You can also skip pulling the image since `docker` will pull it if needed. To run the interactive session with the image, you can use the following command:

```bash
docker run --gpus all -it kzkedzierska/sc_foundation_evals
```

If you want to be able to run the notebooks, run the image with the following tag:

```bash
 docker run --gpus all -it --rm -p 8888:8888 -v  ./:/workspace kzkedzierska/sc_foundation_evals:latest_notebook
```

And open the link provided in the terminal in your browser. It should look like this:

```console
[I 2024-08-23 22:15:13.015 ServerApp] Serving notebooks from local directory: /workspace
[I 2024-08-23 22:15:13.015 ServerApp] Jupyter Server 2.14.2 is running at:
[I 2024-08-23 22:15:13.015 ServerApp] http://localhost:8888/tree
[I 2024-08-23 22:15:13.015 ServerApp] http://127.0.0.1:8888/tree
```

For running the command on the server, consult the documentation of the server provider on how to forward the ports properly.

</details>

## Running the code

### Downloading the weights

To run notebooks you also need to have the weights of the models downloaded. scGPT weights are avaialble [here](https://github.com/bowang-lab/scGPT#pretrained-scgpt-model-zoo) and Geneformer weights are available in its repository. As per the instructions in the Geneformer repository, make sure you have `git lfs` installed before downloading the weights via repository cloning.

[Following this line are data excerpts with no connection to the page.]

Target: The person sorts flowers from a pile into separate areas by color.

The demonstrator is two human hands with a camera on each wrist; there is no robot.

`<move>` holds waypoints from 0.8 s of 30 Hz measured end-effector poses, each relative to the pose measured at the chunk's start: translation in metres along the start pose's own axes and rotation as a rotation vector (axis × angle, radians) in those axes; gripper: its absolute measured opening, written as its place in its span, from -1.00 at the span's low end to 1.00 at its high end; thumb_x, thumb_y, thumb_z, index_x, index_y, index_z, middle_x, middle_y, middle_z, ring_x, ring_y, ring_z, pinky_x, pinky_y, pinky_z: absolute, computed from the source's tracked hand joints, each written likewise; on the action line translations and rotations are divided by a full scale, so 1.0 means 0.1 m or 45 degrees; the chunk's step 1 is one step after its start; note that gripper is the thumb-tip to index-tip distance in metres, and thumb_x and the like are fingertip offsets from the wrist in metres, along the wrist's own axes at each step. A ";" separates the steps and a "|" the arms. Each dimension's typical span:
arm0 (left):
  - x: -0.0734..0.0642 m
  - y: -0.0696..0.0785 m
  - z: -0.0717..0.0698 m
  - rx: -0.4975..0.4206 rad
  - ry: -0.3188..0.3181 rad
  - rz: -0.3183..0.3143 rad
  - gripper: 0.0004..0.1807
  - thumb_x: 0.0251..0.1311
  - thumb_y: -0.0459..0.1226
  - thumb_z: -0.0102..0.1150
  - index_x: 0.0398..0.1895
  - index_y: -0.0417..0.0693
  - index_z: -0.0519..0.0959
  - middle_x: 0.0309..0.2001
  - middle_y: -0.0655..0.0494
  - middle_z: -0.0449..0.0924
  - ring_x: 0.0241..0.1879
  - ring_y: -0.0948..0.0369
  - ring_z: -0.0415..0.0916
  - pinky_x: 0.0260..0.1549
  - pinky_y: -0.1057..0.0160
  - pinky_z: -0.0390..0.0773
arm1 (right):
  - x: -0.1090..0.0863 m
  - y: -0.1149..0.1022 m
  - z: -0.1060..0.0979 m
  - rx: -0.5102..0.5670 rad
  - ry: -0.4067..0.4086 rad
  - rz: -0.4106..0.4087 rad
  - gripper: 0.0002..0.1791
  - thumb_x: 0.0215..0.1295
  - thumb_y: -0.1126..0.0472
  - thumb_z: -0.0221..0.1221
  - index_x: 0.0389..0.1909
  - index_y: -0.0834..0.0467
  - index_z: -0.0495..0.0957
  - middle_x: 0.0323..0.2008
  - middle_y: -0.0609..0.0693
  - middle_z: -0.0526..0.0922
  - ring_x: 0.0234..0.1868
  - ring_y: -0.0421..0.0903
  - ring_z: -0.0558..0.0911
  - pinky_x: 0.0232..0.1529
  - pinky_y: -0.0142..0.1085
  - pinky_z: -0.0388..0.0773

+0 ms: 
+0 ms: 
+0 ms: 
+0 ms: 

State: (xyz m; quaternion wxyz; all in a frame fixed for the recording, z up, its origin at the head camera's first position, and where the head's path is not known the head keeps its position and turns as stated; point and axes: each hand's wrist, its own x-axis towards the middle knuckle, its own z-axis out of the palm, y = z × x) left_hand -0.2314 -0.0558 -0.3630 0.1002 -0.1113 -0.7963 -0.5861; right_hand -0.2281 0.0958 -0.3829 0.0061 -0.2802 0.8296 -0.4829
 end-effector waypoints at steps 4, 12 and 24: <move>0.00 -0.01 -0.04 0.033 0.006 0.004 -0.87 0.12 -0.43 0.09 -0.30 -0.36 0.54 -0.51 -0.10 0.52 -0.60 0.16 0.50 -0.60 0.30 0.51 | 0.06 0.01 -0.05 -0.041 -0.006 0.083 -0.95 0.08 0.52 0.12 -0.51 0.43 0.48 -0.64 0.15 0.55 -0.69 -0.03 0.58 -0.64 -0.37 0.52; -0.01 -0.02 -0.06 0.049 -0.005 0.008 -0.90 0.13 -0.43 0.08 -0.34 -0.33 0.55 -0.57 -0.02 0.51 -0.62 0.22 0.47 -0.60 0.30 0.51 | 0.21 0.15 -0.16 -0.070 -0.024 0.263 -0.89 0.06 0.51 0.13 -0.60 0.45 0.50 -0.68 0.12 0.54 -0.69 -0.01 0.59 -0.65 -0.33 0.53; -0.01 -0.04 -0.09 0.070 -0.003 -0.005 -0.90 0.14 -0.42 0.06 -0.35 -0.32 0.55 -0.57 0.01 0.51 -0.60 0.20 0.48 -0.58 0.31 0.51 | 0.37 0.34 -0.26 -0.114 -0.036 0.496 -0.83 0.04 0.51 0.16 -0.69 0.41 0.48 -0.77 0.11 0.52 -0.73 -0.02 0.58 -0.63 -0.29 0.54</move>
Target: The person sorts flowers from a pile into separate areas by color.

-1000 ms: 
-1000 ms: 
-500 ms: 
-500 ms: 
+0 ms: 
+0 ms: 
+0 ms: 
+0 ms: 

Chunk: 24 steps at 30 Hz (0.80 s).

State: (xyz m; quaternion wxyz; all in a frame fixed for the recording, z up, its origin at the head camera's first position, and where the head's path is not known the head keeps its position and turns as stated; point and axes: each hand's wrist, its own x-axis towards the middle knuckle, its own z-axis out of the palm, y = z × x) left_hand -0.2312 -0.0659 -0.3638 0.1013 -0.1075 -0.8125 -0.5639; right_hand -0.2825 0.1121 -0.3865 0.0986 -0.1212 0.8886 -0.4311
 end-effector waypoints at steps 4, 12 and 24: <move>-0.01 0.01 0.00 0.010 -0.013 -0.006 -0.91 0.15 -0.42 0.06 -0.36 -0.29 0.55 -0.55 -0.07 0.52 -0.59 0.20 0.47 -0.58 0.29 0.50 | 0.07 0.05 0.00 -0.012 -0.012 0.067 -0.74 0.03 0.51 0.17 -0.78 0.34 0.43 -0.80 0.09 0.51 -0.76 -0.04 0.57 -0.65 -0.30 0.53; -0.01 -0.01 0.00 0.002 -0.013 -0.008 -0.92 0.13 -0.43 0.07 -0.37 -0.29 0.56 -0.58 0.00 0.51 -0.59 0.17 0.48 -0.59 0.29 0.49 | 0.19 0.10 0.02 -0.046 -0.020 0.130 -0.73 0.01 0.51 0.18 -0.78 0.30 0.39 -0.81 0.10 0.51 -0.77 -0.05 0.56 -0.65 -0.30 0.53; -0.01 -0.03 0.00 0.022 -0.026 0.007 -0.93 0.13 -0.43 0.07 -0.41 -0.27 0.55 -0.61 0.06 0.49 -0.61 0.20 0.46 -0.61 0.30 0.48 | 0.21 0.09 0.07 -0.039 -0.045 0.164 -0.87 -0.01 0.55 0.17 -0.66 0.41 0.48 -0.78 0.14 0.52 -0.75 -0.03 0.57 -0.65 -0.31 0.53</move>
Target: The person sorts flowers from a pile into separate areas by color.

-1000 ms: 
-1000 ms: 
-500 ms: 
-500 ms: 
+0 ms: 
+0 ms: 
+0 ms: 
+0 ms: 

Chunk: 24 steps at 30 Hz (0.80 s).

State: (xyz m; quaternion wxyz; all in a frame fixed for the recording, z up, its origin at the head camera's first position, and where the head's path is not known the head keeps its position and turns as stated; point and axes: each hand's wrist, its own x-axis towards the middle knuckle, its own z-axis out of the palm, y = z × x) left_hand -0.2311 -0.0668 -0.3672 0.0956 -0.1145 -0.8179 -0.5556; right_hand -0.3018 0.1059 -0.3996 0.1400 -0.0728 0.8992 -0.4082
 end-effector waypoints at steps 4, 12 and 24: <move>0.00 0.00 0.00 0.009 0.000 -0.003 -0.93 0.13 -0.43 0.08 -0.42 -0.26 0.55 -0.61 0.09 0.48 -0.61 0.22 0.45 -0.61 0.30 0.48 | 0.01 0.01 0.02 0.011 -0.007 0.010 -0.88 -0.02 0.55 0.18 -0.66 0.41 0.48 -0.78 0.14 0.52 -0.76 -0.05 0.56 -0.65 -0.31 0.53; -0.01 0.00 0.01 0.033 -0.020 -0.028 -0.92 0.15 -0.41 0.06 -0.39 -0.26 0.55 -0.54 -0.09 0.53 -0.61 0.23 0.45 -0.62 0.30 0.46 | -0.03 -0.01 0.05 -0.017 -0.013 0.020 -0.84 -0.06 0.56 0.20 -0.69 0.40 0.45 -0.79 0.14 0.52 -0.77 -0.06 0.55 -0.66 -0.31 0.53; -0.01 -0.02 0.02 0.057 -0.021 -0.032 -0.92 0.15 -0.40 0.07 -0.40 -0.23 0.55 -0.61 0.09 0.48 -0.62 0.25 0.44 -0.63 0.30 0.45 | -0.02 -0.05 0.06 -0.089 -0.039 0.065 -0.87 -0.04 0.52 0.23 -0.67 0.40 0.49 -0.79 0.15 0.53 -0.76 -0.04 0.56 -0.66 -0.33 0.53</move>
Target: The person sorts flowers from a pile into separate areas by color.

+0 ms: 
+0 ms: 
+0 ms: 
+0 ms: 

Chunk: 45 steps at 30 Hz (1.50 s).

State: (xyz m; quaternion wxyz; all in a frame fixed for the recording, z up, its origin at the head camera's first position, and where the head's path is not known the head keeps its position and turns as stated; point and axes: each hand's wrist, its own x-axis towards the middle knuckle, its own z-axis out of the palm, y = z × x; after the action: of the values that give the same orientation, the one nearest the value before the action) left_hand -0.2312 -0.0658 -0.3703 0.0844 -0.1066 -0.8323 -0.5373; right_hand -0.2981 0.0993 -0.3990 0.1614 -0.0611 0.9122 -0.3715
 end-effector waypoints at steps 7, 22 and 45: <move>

### Copying this repository

To run the code, you need to clone this repository.

```bash
git clone https://github.com/microsoft/zero-shot-scfoundation
```

And download and unpack the data, stored at figshare (see [here](https://doi.org/10.6084/m9.figshare.24747228) for more details).

```bash
cd zero-shot-scfoundation
# download and unpack the data
wget https://figshare.com/ndownloader/files/43480497 -O data.zip
unzip data.zip && rm data.zip
```

### Notebooks

To best understand the code and it's organization, please have a look at the notebooks. The `notebooks` directory currently contains the following notebooks:

- [scGPT_zero_shot](notebooks/scGPT_zero_shot.ipynb) - notebook for running scGPT zero-shot evaluation
- [Geneformer_zero_shot](notebooks/Geneformer_zero_shot.ipynb) - notebook for running Geneformer zero-shot evaluation
- [Baselines_HVG_and_scVI](notebooks/Baselines_HVG_and_scVI.ipynb) - notebook for running the baselines used in the paper, i.e. HVG and scVI.

## Any questions?

If you have any questions, or find any issues with the code, please open an issue in this repository. You can find more information on how to file an issue in [here](/SUPPORT.md). We also welcome any contributions to the code - be sure to checkout the **Contributing** section below.

## Contributing

This project welcomes contributions and suggestions.  Most contributions require you to agree to a
Contributor License Agreement (CLA) declaring that you have the right to, and actually do, grant us
the rights to use your contribution. For details, visit <https://cla.opensource.microsoft.com>.

When you submit a pull request, a CLA bot will automatically determine whether you need to provide
a CLA and decorate the PR appropriately (e.g., status check, comment). Simply follow the instructions
provided by the bot. You will only need to do this once across all repos using our CLA.

This project has adopted the [Microsoft Open Source Code of Conduct](https://opensource.microsoft.com/codeofconduct/).
For more information see the [Code of Conduct FAQ](https://opensource.microsoft.com/codeofconduct/faq/) or
contact [opencode@microsoft.com](mailto:opencode@microsoft.com) with any additional questions or comments.

## Trademarks

This project may contain trademarks or logos for projects, products, or services. Authorized use of Microsoft
trademarks or logos is subject to and must follow
[Microsoft's Trademark & Brand Guidelines](https://www.microsoft.com/en-us/legal/intellectualproperty/trademarks/usage/general).
Use of Microsoft trademarks or logos in modified versions of this project must not cause confusion or imply Microsoft sponsorship.
Any use of third-party trademarks or logos are subject to those third-party's policies.